Source material

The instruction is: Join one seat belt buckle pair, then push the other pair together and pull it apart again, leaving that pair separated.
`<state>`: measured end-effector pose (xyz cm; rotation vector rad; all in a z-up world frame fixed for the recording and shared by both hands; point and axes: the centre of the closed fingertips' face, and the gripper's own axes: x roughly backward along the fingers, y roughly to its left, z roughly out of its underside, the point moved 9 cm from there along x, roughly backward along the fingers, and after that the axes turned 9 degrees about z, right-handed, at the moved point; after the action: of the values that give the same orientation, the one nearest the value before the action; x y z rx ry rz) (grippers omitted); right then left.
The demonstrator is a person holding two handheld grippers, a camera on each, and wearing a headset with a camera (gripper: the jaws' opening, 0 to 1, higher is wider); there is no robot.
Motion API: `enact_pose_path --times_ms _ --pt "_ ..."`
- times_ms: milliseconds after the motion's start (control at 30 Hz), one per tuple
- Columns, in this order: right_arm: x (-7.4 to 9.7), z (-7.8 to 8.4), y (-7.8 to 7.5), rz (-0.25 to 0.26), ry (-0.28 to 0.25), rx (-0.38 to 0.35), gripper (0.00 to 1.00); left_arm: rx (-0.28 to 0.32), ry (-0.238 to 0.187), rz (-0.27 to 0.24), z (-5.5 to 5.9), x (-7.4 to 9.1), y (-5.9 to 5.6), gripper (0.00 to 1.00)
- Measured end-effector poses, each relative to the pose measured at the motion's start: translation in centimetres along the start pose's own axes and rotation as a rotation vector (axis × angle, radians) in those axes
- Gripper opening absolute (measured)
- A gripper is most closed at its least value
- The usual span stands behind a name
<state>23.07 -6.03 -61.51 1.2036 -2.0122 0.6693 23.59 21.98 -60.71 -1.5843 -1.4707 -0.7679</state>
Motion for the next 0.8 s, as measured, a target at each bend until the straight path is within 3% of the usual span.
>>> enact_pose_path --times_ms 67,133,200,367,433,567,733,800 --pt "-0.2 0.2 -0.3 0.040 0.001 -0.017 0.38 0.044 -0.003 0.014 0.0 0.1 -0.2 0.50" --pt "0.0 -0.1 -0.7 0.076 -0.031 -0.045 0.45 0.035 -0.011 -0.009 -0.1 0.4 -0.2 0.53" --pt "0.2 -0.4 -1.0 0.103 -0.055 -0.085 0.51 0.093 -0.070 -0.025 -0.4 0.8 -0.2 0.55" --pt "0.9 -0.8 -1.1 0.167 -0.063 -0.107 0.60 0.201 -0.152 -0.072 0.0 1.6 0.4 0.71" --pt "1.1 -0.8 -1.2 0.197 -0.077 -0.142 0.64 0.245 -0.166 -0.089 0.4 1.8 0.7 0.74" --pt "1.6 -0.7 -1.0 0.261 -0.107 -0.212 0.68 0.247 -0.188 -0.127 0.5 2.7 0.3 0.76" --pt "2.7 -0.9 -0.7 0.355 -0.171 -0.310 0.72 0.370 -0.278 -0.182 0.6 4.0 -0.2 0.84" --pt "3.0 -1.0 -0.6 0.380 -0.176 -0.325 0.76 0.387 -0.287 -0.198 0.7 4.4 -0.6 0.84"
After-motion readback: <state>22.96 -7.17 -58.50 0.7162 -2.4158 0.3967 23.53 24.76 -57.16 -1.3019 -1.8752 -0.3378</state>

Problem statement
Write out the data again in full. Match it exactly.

Task answer
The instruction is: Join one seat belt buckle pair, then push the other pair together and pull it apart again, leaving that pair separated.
`<state>`: measured end-effector pose (xyz cm; rotation vector rad; all in a z-up world frame fixed for the recording and shared by both hands; point and axes: the centre of the closed fingertips' face, and the gripper's own axes: x roughly backward along the fingers, y roughly to its left, z roughly out of its underside, the point moved 9 cm from there along x, roughly backward along the fingers, and after that the axes turned 9 degrees about z, right-handed, at the moved point; after the action: of the values that give the same orientation, the one nearest the value before the action; x y z rx ry rz) (grippers omitted); right then left.
The demonstrator is a person holding two handheld grippers, a camera on each, and wearing a headset with a camera (gripper: the jaws' opening, 0 to 1, higher is wider); there is no robot.
Motion API: `enact_pose_path --times_ms _ --pt "_ ..."`
- times_ms: milliseconds after the motion's start (control at 30 Hz), one per tuple
- Columns, in this order: right_arm: x (-7.4 to 9.7), z (-7.8 to 8.4), y (-7.8 to 7.5), rz (-0.25 to 0.26), ry (-0.28 to 0.25), rx (-0.38 to 0.35), gripper (0.00 to 1.00); left_arm: rx (-0.28 to 0.32), ry (-0.238 to 0.187), rz (-0.27 to 0.24), z (-5.5 to 5.9), x (-7.4 to 9.1), y (-5.9 to 5.6), gripper (0.00 to 1.00)
- Measured end-effector poses, each relative to the pose measured at the motion's start: translation in centimetres along the start pose's own axes and rotation as a rotation vector (axis × angle, radians) in those axes
- Gripper opening absolute (measured)
- A gripper is most closed at its least value
- The usual span stands behind a name
<state>23.07 -6.03 -61.51 1.2036 -2.0122 0.6693 23.59 21.98 -60.71 -1.5843 -1.4707 -0.7679</state>
Motion for the next 0.8 s, as measured, a target at each bend until the straight path is within 3% of the usual span.
>>> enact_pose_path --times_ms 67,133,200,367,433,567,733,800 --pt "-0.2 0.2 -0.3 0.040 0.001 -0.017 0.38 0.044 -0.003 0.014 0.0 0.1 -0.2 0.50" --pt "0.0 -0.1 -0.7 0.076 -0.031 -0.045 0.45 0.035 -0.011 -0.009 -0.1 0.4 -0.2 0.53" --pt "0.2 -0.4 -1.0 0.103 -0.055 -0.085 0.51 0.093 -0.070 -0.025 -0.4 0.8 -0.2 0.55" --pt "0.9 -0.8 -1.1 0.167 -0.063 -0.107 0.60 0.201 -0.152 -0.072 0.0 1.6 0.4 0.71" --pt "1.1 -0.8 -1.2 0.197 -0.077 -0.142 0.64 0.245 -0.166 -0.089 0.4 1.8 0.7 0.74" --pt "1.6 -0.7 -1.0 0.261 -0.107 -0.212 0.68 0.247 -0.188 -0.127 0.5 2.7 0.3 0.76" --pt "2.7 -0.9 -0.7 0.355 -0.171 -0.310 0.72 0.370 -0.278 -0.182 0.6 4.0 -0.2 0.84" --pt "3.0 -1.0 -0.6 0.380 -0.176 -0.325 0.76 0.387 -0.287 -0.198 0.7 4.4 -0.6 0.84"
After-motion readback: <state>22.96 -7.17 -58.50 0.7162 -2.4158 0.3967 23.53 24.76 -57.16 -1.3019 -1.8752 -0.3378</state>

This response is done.